**WHAT YOU ARE ASKED TO DO**
The required output is the line containing "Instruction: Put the" and every line after it, transcribed exactly through the end of the data below.

(EXERCISE INPUTS)

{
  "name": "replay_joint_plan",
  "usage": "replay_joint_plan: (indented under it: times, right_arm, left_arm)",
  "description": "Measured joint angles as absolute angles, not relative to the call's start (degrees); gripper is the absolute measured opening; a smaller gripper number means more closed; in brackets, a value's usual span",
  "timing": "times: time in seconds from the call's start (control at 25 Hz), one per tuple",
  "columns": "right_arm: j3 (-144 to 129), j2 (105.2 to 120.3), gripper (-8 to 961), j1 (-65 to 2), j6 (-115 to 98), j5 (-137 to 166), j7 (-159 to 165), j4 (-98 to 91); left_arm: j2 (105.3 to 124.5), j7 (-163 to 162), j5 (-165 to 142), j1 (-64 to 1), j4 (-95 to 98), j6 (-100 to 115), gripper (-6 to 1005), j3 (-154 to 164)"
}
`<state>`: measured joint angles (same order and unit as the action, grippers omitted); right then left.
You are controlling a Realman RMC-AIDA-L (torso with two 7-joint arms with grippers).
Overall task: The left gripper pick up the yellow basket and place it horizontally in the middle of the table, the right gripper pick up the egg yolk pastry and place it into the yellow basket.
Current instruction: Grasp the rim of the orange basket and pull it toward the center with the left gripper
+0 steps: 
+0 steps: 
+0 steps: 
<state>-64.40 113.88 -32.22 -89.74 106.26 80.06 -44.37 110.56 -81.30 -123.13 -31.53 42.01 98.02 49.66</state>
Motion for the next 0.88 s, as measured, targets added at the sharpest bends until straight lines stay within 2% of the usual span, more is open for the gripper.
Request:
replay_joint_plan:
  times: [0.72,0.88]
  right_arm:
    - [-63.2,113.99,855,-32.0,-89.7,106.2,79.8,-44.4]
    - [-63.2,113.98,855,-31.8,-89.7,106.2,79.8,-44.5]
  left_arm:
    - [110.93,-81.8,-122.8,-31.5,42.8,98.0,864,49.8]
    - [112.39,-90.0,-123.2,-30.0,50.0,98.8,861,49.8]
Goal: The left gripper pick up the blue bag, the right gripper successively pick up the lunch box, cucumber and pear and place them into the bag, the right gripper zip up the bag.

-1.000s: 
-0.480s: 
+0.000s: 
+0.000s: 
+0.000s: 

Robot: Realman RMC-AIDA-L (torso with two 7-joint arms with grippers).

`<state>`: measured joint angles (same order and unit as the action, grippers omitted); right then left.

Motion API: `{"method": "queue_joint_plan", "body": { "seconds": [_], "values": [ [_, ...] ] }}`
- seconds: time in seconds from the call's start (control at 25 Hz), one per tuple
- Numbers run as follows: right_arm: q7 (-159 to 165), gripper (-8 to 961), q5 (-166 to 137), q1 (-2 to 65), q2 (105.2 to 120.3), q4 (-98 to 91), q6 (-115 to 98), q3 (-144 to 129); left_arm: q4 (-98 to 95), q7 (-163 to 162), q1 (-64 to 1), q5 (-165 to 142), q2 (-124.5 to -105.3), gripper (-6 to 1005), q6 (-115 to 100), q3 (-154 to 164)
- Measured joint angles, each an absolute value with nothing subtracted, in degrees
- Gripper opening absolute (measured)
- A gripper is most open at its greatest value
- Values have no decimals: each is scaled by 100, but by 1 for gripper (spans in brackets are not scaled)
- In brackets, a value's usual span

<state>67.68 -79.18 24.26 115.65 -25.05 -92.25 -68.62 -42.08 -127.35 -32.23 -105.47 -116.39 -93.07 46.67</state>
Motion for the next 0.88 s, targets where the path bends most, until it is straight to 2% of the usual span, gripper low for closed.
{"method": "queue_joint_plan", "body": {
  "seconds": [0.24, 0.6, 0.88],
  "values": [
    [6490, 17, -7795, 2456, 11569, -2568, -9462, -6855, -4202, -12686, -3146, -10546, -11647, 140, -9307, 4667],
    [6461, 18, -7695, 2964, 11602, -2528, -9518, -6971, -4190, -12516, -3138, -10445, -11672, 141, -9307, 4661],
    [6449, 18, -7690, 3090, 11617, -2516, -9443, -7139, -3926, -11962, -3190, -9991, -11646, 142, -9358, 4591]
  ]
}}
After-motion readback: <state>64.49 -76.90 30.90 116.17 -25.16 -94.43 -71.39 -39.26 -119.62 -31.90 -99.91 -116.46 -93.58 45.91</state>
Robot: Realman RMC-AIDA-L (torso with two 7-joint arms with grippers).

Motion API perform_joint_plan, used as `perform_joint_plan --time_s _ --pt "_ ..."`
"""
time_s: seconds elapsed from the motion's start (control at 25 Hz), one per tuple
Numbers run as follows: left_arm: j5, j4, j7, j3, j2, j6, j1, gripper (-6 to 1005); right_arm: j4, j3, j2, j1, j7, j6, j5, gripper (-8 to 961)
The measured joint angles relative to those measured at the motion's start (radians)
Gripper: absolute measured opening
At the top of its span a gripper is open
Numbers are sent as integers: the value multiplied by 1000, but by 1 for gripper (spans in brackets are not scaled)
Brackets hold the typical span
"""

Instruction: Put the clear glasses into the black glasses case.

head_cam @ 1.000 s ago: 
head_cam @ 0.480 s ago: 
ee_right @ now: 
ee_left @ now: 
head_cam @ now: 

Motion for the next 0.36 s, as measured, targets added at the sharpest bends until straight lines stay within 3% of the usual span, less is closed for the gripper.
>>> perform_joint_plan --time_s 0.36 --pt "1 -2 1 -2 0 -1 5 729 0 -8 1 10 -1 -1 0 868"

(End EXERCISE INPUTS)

**YOUR SOLUTION**
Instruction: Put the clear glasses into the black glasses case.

head_cam @ 1.000 s ago: 
head_cam @ 0.480 s ago: 
ee_right @ now: 
ee_left @ now: 
head_cam @ now: 

Motion for the next 0.36 s, as measured, targets added at the sharpest bends until straight lines stay within 3% of the usual span, less is closed for the gripper.
>>> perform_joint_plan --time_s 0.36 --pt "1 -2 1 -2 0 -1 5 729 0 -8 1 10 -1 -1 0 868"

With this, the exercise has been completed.